Medical Diagnostics Agent
Zero to Hero: Building a Multi-Agent Medical Council with Google ADK
Introduction
In this tutorial, we will dissect the Medical Diagnostics Agent. Unlike simple chatbots, this is an advanced multi-agent system simulating an entire medical panel. We built this using Google's Agent Development Kit (ADK).
By the end of this guide, you will understand how to orchestrate parallel AI specialists and synthesize their findings into a final diagnosis.
Project Structure
A robust multi-agent team is organized clearly. Here is our file map:
/medical_diagnostics_agent/
├── __init__.py # 🚪 Entry Point: Exposes the Master Orchestrator to ADK
├── agent.py # 🧠 The Brains: Specialist agents & Parallel/Sequential logic
├── prompts.py # 🎭 The Personas: System instructions for each specialist
├── .env # 🔑 Keys: Gemini API credentials
└── run_agent.sh # 🚀 Launcher: Script to start the ADK Web UI
Step 2: Environment Setup
Before our agents can think, they need access to the brain (Gemini LM).

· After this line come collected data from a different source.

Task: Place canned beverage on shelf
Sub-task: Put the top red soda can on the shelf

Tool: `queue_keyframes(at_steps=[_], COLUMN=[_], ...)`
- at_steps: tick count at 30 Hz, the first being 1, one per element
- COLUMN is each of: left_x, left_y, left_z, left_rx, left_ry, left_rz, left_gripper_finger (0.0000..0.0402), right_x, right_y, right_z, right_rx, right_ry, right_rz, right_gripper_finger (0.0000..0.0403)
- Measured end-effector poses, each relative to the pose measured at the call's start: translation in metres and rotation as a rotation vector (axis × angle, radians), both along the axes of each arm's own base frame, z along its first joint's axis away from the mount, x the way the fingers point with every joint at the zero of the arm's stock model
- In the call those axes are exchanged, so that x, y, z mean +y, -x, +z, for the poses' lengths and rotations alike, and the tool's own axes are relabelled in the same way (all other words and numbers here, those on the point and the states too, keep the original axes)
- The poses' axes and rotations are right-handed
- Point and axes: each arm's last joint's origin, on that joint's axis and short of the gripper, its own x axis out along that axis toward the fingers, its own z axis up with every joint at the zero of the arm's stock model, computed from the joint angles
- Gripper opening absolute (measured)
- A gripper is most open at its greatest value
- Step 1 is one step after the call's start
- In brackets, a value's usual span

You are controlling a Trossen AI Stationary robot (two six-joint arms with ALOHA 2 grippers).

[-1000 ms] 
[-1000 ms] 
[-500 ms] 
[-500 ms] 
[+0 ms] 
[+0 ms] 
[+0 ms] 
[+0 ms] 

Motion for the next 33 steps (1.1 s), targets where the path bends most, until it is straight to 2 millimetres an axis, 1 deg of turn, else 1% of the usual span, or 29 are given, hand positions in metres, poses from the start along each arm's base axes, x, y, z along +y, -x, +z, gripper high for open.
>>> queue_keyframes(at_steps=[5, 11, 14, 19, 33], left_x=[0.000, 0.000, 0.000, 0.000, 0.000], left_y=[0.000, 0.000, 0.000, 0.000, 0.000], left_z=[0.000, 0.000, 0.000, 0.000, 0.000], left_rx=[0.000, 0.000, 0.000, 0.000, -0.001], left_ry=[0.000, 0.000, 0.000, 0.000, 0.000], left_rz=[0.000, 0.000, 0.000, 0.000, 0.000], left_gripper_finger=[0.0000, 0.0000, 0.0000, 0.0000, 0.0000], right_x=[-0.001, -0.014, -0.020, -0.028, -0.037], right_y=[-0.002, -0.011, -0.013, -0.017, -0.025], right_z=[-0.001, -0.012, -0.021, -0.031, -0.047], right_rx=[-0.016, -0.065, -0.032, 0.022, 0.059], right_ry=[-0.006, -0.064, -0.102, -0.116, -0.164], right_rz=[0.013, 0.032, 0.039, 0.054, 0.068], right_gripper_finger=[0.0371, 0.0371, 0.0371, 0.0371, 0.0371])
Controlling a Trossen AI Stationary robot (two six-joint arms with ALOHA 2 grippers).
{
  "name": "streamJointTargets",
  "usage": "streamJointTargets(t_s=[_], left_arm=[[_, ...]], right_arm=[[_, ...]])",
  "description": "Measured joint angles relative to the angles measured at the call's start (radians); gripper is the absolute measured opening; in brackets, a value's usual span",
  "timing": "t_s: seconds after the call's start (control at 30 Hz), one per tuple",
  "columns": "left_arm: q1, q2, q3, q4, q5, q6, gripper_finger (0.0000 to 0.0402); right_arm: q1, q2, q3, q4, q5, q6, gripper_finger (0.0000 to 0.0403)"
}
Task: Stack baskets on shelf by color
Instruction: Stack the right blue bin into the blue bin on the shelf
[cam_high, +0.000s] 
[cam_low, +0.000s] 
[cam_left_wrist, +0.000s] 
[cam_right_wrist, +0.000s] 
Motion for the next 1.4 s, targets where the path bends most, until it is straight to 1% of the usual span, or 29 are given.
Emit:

We keep our API credentials safely inside the .env file.
# .env
# Toggle Vertex AI off to use regular AI Studio keys
GOOGLE_GENAI_USE_VERTEXAI=0
GOOGLE_API_KEY=AIzaSy...YourKeyHere...
Step 3: Creating the Medical Council Personas
We define three distinct specialist personas. Each prompt instructs the AI to look at the same patient report but from an entirely different medical perspective.
# prompts.py
CARDIOLOGIST_PROMPT = """
Act like a cardiologist. Review the patient's medical report.
Focus: Determine if there are any subtle signs of cardiac issues...
"""
PULMONOLOGIST_PROMPT = """
Act like a pulmonologist. Review the patient's report...
Focus: Identify any potential respiratory issues, such as asthma, COPD...
"""
# The Synthesizer Prompt leverages ADK's ability to inject outputs from previous agents!
MULTIDISCIPLINARY_PROMPT = """
Act like a multidisciplinary team. Review these specialist reports and formulate a final diagnosis.
---
### CARDIOLOGIST REPORT
{cardiologist_report}
### PULMONOLOGIST REPORT
{pulmonologist_report}
...
"""
{cardiologist_report} syntax automatically tells the ADK framework to pull the variable stored as `cardiologist_report` from the session state and inject it right into the final prompt!
Step 4: The Workflow Orchestration (Parallel & Sequential)
This is where the magic happens. We build the individual doctors, run them at the exact same time (Parallel), and then pipe their answers to the Lead Doctor (Sequential).
1. Building the Specialists
# agent.py
from google.adk.agents import LlmAgent, ParallelAgent, SequentialAgent
# We assign the 'output_key' so the framework saves their answer to the session state!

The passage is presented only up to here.